START Source data
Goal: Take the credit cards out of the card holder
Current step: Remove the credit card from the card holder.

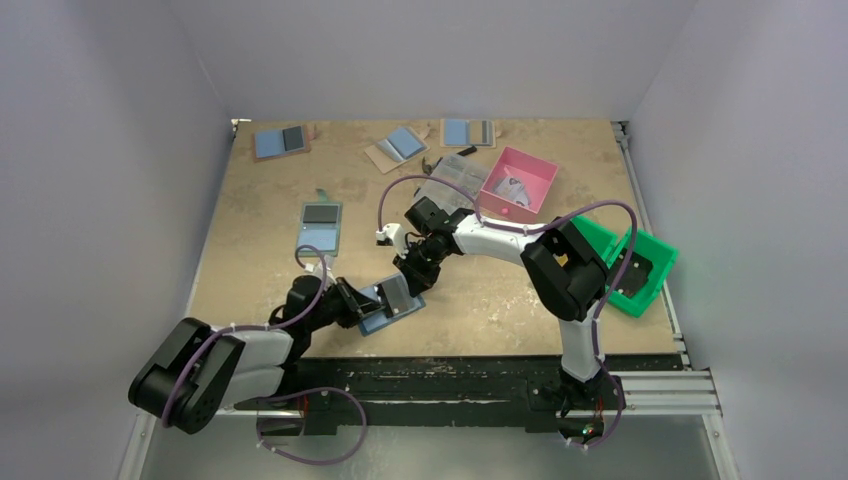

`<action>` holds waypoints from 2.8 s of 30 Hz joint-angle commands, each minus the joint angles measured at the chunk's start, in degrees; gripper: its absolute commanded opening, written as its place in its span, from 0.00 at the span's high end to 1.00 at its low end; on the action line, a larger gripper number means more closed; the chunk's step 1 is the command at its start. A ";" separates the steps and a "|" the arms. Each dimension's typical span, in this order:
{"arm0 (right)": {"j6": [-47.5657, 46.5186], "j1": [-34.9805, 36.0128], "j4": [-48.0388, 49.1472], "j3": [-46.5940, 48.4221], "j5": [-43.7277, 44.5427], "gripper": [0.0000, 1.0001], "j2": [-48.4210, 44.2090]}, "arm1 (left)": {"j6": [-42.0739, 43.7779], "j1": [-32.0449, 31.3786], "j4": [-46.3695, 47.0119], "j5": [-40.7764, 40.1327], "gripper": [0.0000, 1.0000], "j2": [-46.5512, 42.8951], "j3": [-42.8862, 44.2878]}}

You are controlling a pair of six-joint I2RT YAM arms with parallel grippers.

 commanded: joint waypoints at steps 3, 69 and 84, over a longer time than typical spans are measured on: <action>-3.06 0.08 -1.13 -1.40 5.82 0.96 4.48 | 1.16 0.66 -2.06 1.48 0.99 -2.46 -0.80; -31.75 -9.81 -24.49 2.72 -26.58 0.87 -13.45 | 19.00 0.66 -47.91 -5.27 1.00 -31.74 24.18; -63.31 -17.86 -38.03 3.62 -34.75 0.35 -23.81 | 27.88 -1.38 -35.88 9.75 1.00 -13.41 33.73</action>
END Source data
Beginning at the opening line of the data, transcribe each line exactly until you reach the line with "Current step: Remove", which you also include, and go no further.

Goal: Take the credit cards out of the card holder
Current step: Remove the credit card from the card holder.

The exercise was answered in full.